If `use_cache` is set to `False`, the algorithm will always re-evaluate solutions, even if they have been seen before, to obtain fresh performance metrics.
- Added a parameter in `GAFeatureSelectionCV` named `warm_start_configs`, which defaults to `None`. This is a list of predefined hyperparameter configurations to seed the initial population. Each element in the list is a dictionary where the keys are the names of the hyperparameters, and the values are the corresponding hyperparameter values to be used for the individual.
**Example:**
python
warm_start_configs = [
{"min_weight_fraction_leaf": 0.02, "bootstrap": True, "max_depth": None, "n_estimators": 100},
{"min_weight_fraction_leaf": 0.4, "bootstrap": True, "max_depth": 5, "n_estimators": 200},
]
The genetic algorithm will initialize part of the population with these configurations to warm-start the optimization process. The remaining individuals in the population will be initialized randomly according to the defined hyperparameter space.
This parameter is useful when prior knowledge of good hyperparameter configurations exists, allowing the algorithm to focus on refining known good solutions while still exploring new areas of the hyperparameter space. If set to None, the entire population will be initialized randomly.
- Introduced a novelty search strategy to the GASearchCV class. This strategy rewards solutions that are more distinct from others in the population by incorporating a novelty score into the fitness evaluation.
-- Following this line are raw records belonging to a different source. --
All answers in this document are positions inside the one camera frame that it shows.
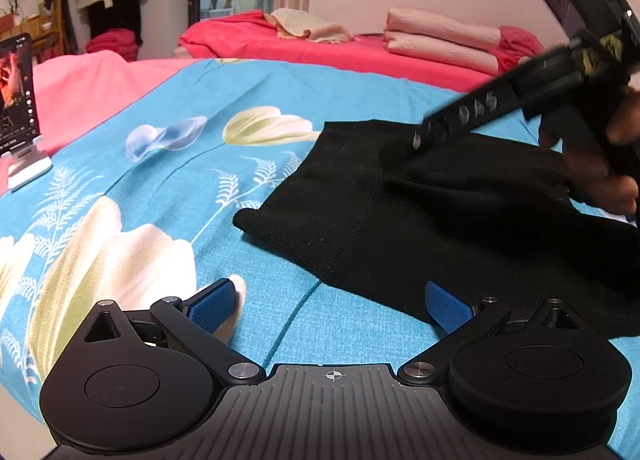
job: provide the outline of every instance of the phone stand
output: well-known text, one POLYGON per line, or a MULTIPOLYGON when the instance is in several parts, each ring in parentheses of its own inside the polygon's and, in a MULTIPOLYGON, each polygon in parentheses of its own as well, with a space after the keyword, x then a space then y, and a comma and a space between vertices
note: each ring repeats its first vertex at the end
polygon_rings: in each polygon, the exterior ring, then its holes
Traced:
POLYGON ((8 186, 10 191, 17 191, 22 186, 44 175, 53 167, 49 155, 37 148, 37 144, 42 141, 42 136, 37 136, 31 143, 17 151, 7 151, 0 157, 2 159, 12 159, 9 166, 8 186))

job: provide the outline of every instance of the smartphone
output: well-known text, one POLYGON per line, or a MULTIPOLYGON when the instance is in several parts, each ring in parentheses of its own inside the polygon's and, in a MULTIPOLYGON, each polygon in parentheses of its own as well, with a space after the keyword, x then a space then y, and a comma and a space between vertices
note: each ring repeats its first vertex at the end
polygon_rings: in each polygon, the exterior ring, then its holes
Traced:
POLYGON ((29 34, 0 41, 0 94, 0 154, 3 154, 18 151, 40 136, 29 34))

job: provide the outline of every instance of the stack of folded blankets
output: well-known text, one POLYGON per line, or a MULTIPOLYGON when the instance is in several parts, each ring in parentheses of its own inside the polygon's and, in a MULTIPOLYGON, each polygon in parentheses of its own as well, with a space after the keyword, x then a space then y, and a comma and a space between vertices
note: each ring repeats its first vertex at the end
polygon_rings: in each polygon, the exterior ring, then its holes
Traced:
POLYGON ((104 34, 94 37, 85 47, 87 53, 111 50, 119 54, 125 61, 132 62, 138 58, 139 46, 136 35, 126 28, 112 28, 104 34))
POLYGON ((393 7, 386 17, 387 51, 499 75, 544 50, 532 33, 515 26, 463 24, 426 10, 393 7))

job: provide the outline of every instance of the ribbed black surface
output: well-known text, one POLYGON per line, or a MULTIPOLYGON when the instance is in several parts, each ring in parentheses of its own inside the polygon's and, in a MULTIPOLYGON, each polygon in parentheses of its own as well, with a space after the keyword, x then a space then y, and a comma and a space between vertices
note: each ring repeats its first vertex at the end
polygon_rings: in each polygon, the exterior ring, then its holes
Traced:
MULTIPOLYGON (((47 460, 111 459, 61 448, 47 460)), ((431 388, 399 384, 384 365, 280 366, 258 386, 229 389, 184 439, 136 460, 533 460, 484 442, 431 388), (331 374, 338 371, 341 376, 331 374)), ((556 460, 614 460, 605 447, 556 460)))

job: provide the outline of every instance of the blue gripper pad
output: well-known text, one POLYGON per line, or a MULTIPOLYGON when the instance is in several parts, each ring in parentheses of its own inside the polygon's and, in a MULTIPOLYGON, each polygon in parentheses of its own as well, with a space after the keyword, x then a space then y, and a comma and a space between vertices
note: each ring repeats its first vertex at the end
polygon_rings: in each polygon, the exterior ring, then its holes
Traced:
POLYGON ((424 288, 424 306, 447 334, 451 334, 474 316, 473 309, 468 304, 433 281, 428 282, 424 288))
POLYGON ((236 286, 223 278, 203 288, 182 303, 184 315, 199 327, 213 334, 236 309, 236 286))

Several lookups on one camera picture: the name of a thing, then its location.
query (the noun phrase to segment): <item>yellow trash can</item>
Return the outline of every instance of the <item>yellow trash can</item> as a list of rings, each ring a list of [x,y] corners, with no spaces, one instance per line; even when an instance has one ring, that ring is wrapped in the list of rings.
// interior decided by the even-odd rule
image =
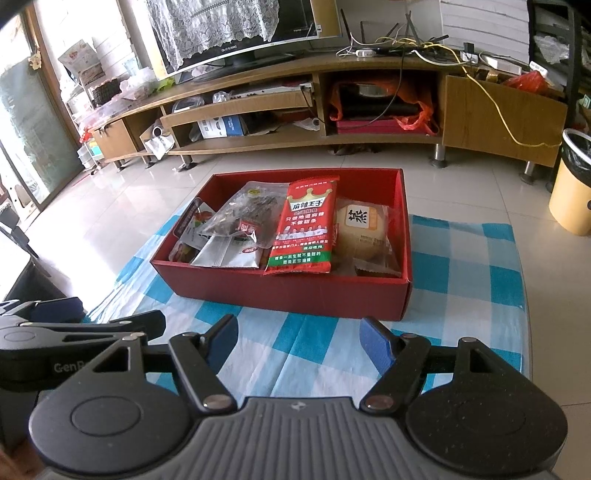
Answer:
[[[577,130],[563,133],[562,160],[550,198],[550,212],[569,232],[591,233],[591,137]]]

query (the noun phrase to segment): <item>glass door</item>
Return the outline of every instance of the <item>glass door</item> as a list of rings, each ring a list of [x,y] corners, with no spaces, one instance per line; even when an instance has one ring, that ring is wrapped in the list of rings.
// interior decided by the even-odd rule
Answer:
[[[33,52],[20,16],[0,30],[0,49],[0,175],[18,184],[13,203],[16,196],[21,206],[32,203],[42,210],[82,164],[47,96],[40,70],[29,64]],[[3,182],[10,190],[7,180]]]

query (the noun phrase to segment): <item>lace cloth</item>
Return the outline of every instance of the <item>lace cloth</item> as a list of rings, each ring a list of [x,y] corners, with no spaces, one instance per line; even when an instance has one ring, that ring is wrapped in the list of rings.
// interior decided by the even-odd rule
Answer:
[[[279,23],[279,0],[145,0],[168,61],[260,35],[270,41]]]

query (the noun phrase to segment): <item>blue and white checkered cloth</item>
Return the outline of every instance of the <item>blue and white checkered cloth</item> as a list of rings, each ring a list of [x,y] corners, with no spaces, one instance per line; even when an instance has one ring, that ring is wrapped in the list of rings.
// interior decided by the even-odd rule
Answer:
[[[150,264],[177,212],[129,261],[115,289],[89,317],[95,322],[160,309],[167,328],[157,343],[186,331],[205,333],[224,314],[238,317],[239,339],[219,378],[240,404],[246,396],[350,396],[355,404],[378,379],[359,343],[359,320],[258,310],[175,295]],[[473,336],[524,375],[529,328],[521,266],[510,225],[411,217],[414,288],[394,333],[413,332],[433,345]],[[425,390],[451,374],[429,375]],[[169,374],[148,379],[172,388]]]

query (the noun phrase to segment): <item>wooden tv stand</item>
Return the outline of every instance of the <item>wooden tv stand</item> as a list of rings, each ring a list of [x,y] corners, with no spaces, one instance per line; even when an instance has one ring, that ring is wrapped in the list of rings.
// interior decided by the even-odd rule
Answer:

The novelty score encourages exploration and promotes diversity, reducing the risk of premature convergence to local optima.
* Novelty Score: Calculated based on the distance between an individual and its nearest neighbors in the population. Individuals with higher novelty scores are more distinct from the rest of the population.
* Fitness Evaluation: The overall fitness is now a combination of the traditional performance score and the novelty score, allowing the algorithm to balance between exploiting known good solutions and exploring new, diverse ones.
* Improved Exploration: This strategy helps explore new areas of the hyperparameter space, increasing the likelihood of discovering better solutions and avoiding local optima.
API Changes:
- Dropped support for Python 3.8